Two teenagers shot on Atlantic Street SW yesterday afternoon. 'D.C. Fire & EMS spokesman Pete Piringer says one of the teens was hit in the stomach, and the other in the chest. Both were taken to Medstar, but their exact ages were unknown.'
OK, THIS PRESIDENTIAL BURGER THING IS GETTING OUT OF CONTROL—'Former President Bill Clinton popped into Z Burger Saturday night in Tenleytown. Despite having undergone by-pass surgery, the self-described burger enthusiast ordered a double, fries, and a shake,' WTTG-TV notes.
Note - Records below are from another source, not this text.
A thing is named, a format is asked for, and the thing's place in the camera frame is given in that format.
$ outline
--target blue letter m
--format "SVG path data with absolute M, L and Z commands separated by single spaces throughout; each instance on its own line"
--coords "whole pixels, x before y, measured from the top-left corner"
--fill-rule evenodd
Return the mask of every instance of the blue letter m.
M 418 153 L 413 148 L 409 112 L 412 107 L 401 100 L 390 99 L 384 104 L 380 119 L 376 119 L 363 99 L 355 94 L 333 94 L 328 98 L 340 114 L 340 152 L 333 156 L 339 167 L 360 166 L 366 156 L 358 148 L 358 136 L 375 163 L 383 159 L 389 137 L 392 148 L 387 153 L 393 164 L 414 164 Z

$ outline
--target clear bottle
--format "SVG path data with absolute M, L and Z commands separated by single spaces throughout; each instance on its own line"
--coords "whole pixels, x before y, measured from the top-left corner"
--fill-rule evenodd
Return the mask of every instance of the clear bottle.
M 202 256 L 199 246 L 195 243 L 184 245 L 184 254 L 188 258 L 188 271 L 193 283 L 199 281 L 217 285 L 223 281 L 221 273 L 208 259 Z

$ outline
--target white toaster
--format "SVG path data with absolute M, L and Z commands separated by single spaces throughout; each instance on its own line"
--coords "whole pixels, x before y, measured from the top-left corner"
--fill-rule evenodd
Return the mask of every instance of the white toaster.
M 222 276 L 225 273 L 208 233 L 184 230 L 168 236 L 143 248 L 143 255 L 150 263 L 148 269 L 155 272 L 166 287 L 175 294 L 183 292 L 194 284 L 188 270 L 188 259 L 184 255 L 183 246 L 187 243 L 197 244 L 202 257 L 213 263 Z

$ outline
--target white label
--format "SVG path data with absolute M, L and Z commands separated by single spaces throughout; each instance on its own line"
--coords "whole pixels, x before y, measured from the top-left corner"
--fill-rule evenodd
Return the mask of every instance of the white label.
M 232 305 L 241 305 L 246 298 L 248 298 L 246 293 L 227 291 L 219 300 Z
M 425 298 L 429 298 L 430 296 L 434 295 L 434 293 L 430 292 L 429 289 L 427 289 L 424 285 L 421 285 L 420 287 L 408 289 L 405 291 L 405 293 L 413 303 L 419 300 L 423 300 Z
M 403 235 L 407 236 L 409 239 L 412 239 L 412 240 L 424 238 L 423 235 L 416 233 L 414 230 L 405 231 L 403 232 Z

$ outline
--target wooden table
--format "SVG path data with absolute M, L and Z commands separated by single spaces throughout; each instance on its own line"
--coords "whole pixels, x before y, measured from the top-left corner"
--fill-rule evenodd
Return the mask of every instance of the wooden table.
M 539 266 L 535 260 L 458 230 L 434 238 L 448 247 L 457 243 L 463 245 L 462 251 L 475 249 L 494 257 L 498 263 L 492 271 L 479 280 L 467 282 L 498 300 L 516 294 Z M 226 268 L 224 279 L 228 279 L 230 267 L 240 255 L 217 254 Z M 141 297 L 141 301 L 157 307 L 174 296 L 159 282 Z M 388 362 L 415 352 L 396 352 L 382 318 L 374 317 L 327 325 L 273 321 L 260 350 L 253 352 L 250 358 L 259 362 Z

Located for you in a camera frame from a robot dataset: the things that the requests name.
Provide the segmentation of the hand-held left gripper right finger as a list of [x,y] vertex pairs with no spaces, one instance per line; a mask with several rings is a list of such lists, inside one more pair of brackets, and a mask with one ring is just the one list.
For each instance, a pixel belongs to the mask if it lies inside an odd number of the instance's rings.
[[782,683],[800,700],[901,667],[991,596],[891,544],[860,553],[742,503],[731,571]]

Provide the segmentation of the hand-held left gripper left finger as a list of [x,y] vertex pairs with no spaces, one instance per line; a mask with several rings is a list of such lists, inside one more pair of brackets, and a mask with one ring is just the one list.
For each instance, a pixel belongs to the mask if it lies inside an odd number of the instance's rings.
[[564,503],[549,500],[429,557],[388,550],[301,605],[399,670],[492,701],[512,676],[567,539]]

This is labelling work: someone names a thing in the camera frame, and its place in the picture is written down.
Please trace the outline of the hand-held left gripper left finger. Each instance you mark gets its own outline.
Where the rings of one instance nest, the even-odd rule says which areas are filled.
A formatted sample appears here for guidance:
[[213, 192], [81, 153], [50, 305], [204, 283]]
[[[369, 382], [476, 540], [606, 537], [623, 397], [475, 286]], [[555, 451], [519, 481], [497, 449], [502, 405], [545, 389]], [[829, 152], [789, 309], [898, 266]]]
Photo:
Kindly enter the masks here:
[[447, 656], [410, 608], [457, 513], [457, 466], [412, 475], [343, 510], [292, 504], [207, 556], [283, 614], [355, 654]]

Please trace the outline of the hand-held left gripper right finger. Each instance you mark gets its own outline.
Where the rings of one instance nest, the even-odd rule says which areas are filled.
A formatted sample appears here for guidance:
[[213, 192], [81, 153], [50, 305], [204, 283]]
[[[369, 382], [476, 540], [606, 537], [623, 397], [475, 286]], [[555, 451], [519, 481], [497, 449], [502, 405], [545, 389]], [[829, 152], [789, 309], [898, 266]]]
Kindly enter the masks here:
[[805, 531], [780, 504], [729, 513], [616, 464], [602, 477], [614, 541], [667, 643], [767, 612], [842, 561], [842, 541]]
NOW TWEETING—@TommyWells! Sample: 'Appreciate the the Post editorial today supporting an increase in the DC gas tax. Question is how high? Equal to MD or more?'
D.C. COUNCIL TODAY—No events scheduled.
ADRIAN FENTY TODAY—He's back! 10:30 a.m.: remarks, DCPS New School Initiative announcement, Malcolm X ES, 1351 Alabama Ave. SE; 5:15 p.m.: remarks, Turner ES baseball field ribbon-cutting, 1500 Mississippi Ave. SE.